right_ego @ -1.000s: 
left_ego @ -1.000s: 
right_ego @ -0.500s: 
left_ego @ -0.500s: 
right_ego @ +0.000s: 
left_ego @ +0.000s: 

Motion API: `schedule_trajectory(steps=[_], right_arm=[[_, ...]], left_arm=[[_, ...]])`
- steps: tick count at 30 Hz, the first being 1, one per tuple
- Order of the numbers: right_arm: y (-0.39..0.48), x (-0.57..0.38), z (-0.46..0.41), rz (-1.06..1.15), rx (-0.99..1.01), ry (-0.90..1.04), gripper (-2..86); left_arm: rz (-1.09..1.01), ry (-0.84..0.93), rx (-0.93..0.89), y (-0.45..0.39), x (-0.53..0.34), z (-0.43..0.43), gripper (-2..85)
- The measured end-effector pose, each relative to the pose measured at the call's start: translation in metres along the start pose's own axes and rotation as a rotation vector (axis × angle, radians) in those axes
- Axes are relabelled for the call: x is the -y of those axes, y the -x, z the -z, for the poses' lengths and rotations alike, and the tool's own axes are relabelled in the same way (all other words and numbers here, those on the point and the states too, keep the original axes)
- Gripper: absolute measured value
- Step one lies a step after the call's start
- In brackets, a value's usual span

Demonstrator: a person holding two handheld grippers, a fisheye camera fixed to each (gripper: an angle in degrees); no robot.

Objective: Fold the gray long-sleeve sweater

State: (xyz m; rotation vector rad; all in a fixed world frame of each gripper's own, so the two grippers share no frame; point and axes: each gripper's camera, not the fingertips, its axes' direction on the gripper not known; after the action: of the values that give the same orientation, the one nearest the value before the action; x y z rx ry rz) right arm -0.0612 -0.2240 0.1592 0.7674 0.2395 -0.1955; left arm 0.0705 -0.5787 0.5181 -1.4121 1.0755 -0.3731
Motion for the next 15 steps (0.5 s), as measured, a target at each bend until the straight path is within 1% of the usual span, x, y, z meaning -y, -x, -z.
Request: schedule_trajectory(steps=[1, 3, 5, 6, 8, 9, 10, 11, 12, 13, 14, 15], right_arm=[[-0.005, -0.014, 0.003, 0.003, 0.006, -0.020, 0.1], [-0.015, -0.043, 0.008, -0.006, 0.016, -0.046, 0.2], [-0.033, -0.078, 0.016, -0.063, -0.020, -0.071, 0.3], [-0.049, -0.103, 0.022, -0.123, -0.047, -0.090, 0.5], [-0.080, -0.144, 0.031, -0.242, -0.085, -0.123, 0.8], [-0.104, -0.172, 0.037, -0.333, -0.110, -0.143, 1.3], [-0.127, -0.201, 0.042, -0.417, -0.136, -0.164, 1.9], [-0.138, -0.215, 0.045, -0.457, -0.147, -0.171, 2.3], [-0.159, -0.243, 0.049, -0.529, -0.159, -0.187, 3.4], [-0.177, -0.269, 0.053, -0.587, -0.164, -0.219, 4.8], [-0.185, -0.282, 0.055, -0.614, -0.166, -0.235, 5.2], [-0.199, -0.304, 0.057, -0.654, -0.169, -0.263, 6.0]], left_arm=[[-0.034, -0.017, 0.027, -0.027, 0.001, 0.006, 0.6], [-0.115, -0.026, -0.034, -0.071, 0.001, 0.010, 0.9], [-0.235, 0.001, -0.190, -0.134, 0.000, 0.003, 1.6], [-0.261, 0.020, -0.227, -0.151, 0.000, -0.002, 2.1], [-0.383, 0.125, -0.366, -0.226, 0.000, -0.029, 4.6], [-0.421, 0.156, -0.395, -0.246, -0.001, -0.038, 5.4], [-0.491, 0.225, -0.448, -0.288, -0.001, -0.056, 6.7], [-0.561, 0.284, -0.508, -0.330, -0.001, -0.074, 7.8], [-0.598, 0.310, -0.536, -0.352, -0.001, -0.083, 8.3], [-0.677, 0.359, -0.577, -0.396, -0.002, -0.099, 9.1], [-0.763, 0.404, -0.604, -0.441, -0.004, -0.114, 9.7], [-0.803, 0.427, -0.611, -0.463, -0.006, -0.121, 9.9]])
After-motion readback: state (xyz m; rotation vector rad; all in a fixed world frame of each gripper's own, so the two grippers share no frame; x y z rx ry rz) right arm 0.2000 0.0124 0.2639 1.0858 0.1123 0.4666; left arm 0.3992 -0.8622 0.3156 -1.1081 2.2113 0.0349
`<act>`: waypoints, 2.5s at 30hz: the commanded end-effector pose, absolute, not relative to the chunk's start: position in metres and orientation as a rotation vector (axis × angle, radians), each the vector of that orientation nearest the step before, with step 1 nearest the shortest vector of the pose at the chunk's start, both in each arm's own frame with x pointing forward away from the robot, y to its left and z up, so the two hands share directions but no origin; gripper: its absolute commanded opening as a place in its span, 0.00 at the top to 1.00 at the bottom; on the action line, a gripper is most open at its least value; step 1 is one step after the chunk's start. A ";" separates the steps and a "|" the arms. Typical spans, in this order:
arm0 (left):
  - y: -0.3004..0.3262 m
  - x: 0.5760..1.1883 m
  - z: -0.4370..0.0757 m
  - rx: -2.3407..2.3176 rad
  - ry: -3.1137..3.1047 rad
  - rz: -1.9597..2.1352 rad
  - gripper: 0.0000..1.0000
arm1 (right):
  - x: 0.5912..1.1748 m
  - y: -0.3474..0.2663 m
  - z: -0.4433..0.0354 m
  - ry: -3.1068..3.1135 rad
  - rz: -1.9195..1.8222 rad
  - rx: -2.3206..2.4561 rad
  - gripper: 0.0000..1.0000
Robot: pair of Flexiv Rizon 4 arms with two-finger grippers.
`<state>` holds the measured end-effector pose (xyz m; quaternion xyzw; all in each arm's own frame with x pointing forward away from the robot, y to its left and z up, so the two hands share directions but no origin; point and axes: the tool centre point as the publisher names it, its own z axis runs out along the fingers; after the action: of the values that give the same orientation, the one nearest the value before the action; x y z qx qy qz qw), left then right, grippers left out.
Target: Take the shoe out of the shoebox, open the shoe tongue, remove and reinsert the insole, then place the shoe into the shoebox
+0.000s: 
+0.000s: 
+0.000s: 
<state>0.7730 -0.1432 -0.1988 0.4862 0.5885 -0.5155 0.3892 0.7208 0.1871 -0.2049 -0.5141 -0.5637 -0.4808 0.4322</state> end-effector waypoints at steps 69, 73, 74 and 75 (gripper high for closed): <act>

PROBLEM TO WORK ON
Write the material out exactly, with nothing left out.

RESPONSE TO THE EXERCISE
right_ego @ -1.000s: 
left_ego @ -1.000s: 
right_ego @ -0.500s: 
left_ego @ -0.500s: 
right_ego @ +0.000s: 
left_ego @ +0.000s: 

Motion API: `schedule_trajectory(steps=[_], right_arm=[[_, ...]], left_arm=[[_, ...]])`
- steps: tick count at 30 Hz, the first being 1, one per tuple
- Order of the numbers: right_arm: y (-0.39..0.48), x (-0.57..0.38), z (-0.46..0.41), rz (-1.06..1.15), rx (-0.99..1.01), ry (-0.90..1.04), gripper (-2..86); left_arm: rz (-1.09..1.01), ry (-0.84..0.93), rx (-0.93..0.89), y (-0.45..0.39), x (-0.53..0.34), z (-0.43..0.43), gripper (-2..85)
- The measured end-effector pose, each relative to the pose measured at the call's start: translation in metres along the start pose's own axes and rotation as a rotation vector (axis × angle, radians) in those axes
- Axes are relabelled for the call: x is the -y of those axes, y the -x, z the -z, for the poses' lengths and rotations alike, and the tool's own axes are relabelled in the same way (all other words and numbers here, those on the point and the states too, keep the original axes)
- Gripper: absolute measured value
- Step one lies a step after the call's start
- In brackets, a value's usual span

Demonstrator: a person holding two handheld grippers, a fisheye camera fixed to each (gripper: an angle in degrees); no robot.

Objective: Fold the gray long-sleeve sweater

State: (xyz m; rotation vector rad; all in a fixed world frame of each gripper's own, so the two grippers share no frame; point and axes: each gripper's camera, not the fingertips, its axes' direction on the gripper not known; after the action: of the values that give the same orientation, the one nearest the value before the action; x y z rx ry rz) right arm -0.0612 -0.2240 0.1592 0.7674 0.2395 -0.1955; left arm 0.0705 -0.5787 0.5181 -1.4121 1.0755 -0.3731
Motion for the next 15 steps (0.5 s), as measured, a target at each bend until the straight path is within 1% of the usual span, x, y, z meaning -y, -x, -z.
Request: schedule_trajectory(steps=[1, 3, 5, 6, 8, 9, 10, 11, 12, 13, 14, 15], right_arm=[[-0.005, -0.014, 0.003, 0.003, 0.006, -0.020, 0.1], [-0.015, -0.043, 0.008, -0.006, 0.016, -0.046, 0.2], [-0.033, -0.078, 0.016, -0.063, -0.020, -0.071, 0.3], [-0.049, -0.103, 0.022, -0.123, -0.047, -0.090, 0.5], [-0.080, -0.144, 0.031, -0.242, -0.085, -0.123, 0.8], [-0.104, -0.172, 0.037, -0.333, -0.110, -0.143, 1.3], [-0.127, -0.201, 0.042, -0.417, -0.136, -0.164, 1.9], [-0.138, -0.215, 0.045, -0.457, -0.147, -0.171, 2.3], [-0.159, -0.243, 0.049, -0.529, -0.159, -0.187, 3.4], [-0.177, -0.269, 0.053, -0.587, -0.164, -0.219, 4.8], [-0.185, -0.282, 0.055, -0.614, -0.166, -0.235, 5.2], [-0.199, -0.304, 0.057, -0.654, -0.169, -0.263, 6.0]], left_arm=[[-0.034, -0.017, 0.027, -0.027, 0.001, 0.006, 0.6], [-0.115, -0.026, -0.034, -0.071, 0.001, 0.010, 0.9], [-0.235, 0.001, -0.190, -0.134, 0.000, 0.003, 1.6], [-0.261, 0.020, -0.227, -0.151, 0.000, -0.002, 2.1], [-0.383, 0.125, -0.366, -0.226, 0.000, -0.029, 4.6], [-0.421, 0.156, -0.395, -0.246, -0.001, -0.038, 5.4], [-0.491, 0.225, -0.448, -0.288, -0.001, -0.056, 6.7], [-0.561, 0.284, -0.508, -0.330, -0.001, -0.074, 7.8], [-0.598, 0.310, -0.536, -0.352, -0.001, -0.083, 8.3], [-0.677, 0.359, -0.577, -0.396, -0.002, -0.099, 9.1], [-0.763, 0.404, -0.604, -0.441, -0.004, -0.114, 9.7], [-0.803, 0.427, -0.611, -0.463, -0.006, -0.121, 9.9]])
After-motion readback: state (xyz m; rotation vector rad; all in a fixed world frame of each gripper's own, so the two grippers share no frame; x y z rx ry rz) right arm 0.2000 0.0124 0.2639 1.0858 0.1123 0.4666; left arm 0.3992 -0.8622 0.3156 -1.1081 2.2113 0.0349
`<act>`: waypoints, 2.5s at 30hz: the commanded end-effector pose, absolute, not relative to the chunk's start: position in metres and orientation as a rotation vector (axis × angle, radians), each the vector of that orientation nearest the step before, with step 1 nearest the shortest vector of the pose at the chunk's start, both in each arm's own frame with x pointing forward away from the robot, y to its left and z up, so the two hands share directions but no origin; gripper: its absolute commanded opening as a place in its span, 0.00 at the top to 1.00 at the bottom; on the action line, a gripper is most open at its least value; step 1 is one step after the chunk's start. A ";" separates the steps and a "|" the arms. Typical spans, in this order:
arm0 (left):
  - y: -0.3004..0.3262 m
  - x: 0.5760..1.1883 m
  - z: -0.4370..0.0757 m
  - rx: -2.3407..2.3176 rad
  - ry: -3.1137..3.1047 rad
  - rz: -1.9597..2.1352 rad
  - gripper: 0.0000..1.0000
arm1 (right):
  - x: 0.5912..1.1748 m
  - y: -0.3474..0.2663 m
  - z: -0.4433..0.0354 m
  - ry: -3.1068..3.1135 rad
  - rz: -1.9195..1.8222 rad
  - rx: -2.3206..2.4561 rad
  - gripper: 0.0000..1.0000
Robot: pair of Flexiv Rizon 4 arms with two-finger grippers.
`<state>` holds the measured end-effector pose (xyz m; quaternion xyzw; all in each arm's own frame with x pointing forward away from the robot, y to its left and z up, so the two hands share directions but no origin; point and axes: the tool centre point as the publisher names it, its own z axis runs out along the fingers; after the action: of the values that give the same orientation, the one nearest the value before the action; x y z qx qy qz qw), left then right, grippers left out.
Target: Take the shoe out of the shoebox, open the shoe tongue, remove and reinsert the insole, then place the shoe into the shoebox
+0.000s: 
+0.000s: 
+0.000s: 
<state>0.7730 -0.1432 -0.1988 0.4862 0.5885 -0.5155 0.3892 0.7208 0.1871 -0.2049 -0.5141 -0.5637 -0.4808 0.4322</state> end-effector waypoints at steps 69, 73, 74 and 75 (gripper high for closed): <act>

This answer requires no additional content.